The Uninhabitable Earth
- Cover page of The Uninhabitable Earth
- Author: David Wallace-Wells
- Genre: Science
- Published in: New York
- Publication date: July 10, 2017

= The Uninhabitable Earth =

2017 magazine article by David Wallace-Wells

"The Uninhabitable Earth" is an article by American journalist David Wallace-Wells published in the July 10, 2017, issue of New York magazine. The long-form article depicts a worst-case scenario of what might happen in the near-future due to global warming. The story was the most-read article in the history of the magazine.

The article became the inspiration for The Uninhabitable Earth: Life After Warming, a book-length treatment of the ideas explored in the original essay.

==Content==
The article opens with a warning:[Global warming] is, I promise, worse than you think. If your anxiety about global warming is dominated by fears of sea level rise, you are barely scratching the surface of what terrors are possible, even within the lifetime of a teenager today. And yet the swelling seas — and the cities they will drown — have so dominated the picture of global warming, and so overwhelmed our capacity for climate panic, that they have occluded our perception of other threats, many much closer at hand. Rising oceans are bad, in fact very bad; but fleeing the coastline will not be enough.The article explores the severe and potentially catastrophic impacts of climate change. Rising temperatures could make parts of the Earth uninhabitable, especially in tropical regions where high humidity and heat could be lethal. Thawing Arctic permafrost could release massive amounts of carbon and methane, accelerating global warming. Rising oceans threaten to flood coastal cities and displace millions of people. Climate change could drastically reduce crop yields, leading to widespread food shortages. Increased temperatures and changing ecosystems could lead to the spread of diseases and health issues. The economic consequences of climate change could be severe, with significant losses in GDP and increased poverty. Climate change could exacerbate conflicts and force large-scale migrations as people flee uninhabitable areas. The oceans are absorbing more carbon dioxide, leading to acidification that threatens marine life. The article emphasizes the urgency of taking aggressive action to mitigate these effects and prevent the worst-case scenarios from becoming reality.

==General==
On November 20, 2017, NYU's Arthur L. Carter Journalism Institute hosted a two-hour-long conversation between Wallace-Wells and Michael E. Mann to discuss the controversy around the article.

Accompanying the article are a series of extended interviews with scientists. These include paleontologist Peter Ward, climatologist Michael E. Mann, oceanographer Wallace Smith Broecker, climatologist James Hansen, and scientist Michael Oppenheimer. In addition, an annotated edition of the article was published online that includes inline footnotes.

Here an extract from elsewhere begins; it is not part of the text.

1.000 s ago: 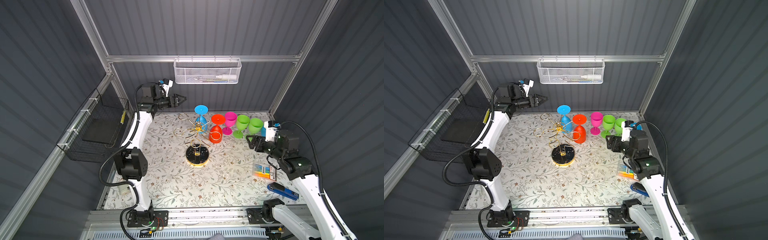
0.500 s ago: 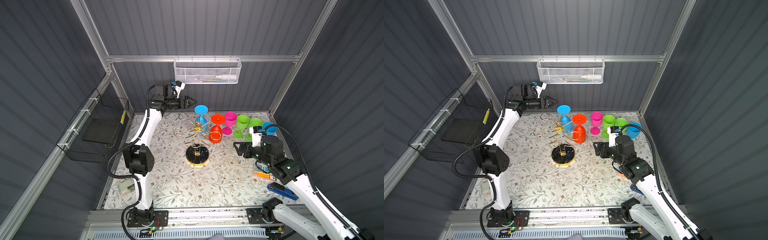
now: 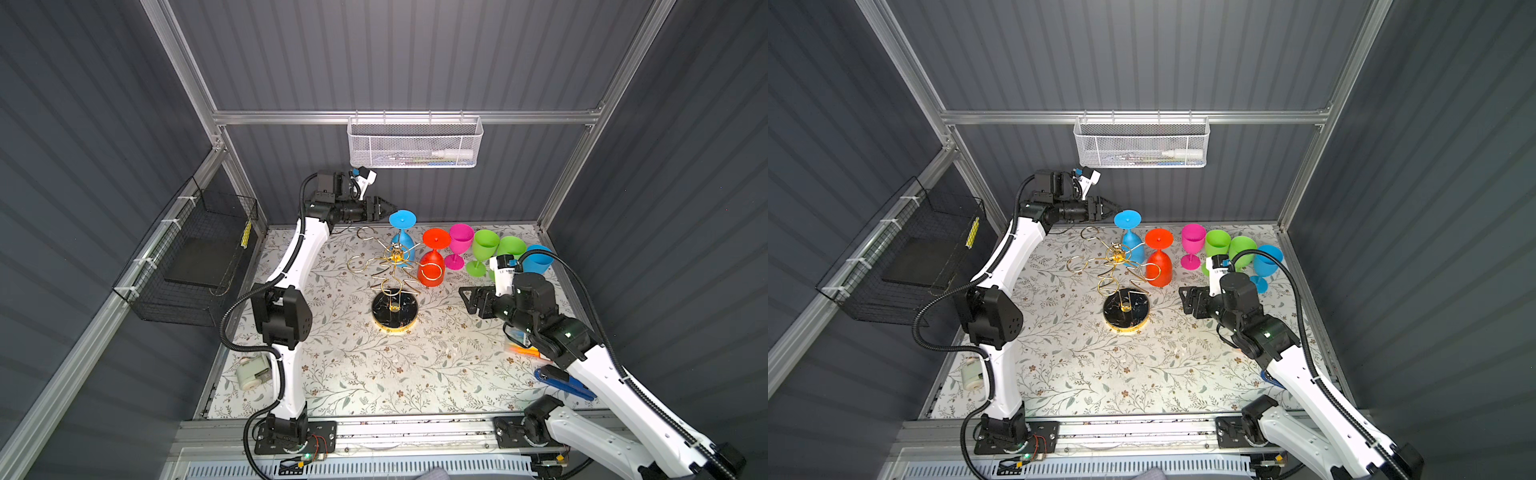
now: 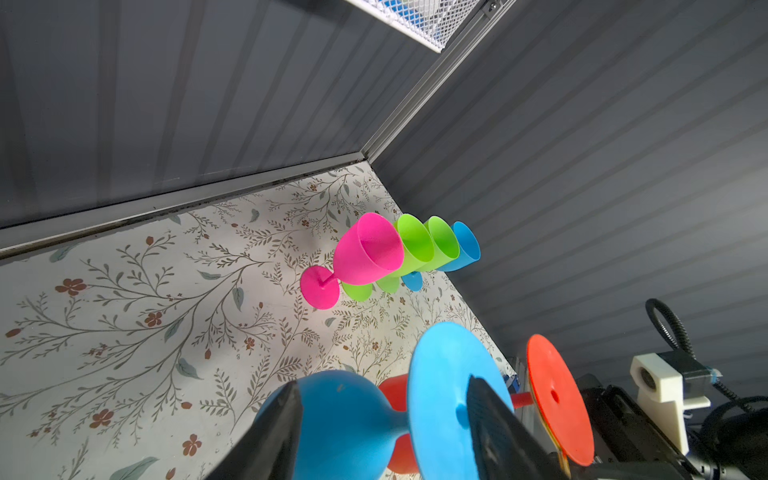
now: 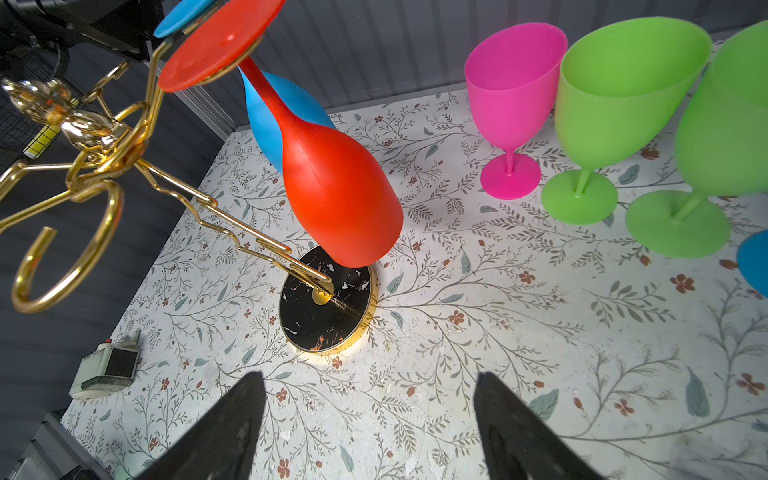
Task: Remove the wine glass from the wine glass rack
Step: 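Move the left gripper to the remaining cyan glass on the rack, then grasp the cyan glass stem with the left gripper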
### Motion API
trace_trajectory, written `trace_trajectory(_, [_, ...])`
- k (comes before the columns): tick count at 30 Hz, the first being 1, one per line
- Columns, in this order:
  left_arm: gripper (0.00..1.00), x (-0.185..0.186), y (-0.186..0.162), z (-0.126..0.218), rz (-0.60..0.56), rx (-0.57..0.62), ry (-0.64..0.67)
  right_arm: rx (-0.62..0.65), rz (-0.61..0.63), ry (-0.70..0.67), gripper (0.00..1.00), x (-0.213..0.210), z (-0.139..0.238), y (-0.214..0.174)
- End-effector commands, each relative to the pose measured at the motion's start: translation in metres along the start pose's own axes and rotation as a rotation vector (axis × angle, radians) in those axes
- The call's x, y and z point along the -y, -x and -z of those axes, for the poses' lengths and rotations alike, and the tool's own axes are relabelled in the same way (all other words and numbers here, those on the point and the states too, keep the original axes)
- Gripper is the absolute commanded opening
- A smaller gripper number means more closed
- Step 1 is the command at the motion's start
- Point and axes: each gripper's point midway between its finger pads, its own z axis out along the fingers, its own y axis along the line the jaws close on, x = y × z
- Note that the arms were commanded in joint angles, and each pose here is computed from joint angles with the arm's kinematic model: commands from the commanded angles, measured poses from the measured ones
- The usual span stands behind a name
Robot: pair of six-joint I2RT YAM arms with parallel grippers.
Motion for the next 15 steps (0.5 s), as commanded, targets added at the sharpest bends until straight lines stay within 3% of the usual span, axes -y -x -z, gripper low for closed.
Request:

In February 2019, Wallace-Wells published The Uninhabitable Earth: Life After Warming. The book was excerpted in The Guardian.

==Reception==
The story received immediate criticism from the climate change community along two fronts: the piece is too pessimistic, and it contains some factual errors. The non-governmental organization Climate Feedback summarized reviews by dozens of professional scientists as follows:The reviewers found that some statements in this complex article do misrepresent research on the topic, and some others lack the necessary context to be clearly understood by the reader. Many other explanations in the article are correct, but readers are likely left with an overall conclusion that is exaggerated compared to our best scientific understanding.Jason Samenow referred to it as a "climate doom piece" because Wallace-Wells presents some of the worst-case scenarios without admitting that they are "remote" possibilities, and without exploring the more-likely outcomes, which are still very serious. With reference to factual errors, Michael Mann and several others specifically criticized the description of Arctic methane emissions. In his conversation with Mann at NYU, Wallace-Wells noted that he would not include comments on methane release if he were to write the piece again.

Some journalists defended the science, saying that it is mostly correct. Kevin Drum said: "I haven't seen any good evidence for serious factual errors." Emily Atkin said: "The complaints about the science in Wallace-Wells's article are mostly quibbles." Robinson Meyer of The Atlantic called it an "unusually specific and severe depiction of what global warming will do to the planet." Susan Matthews, writing in Slate, said "The instantly viral piece might be the Silent Spring of our time". The major criticism is that David Wallace-Wells was trying to scare people. This theme was then explored by journalists and commentators, with some saying that they thought fear was necessary, given the reality of the problem, while others thought that scaring people was counter-productive. For example, Eric Holthaus said that "scaring the shit out of [people] is a really bad strategy" for getting them to want to address climate change.

In a later interview, Wallace-Wells said that "it didn't seem plausible to me that there was more risk at scaring people too much than there was at not scaring them enough ... my feeling was, and is, if there's a one percent chance that we've set off a chain reaction that could end the human race, then that should be something that the public knows and thinks about."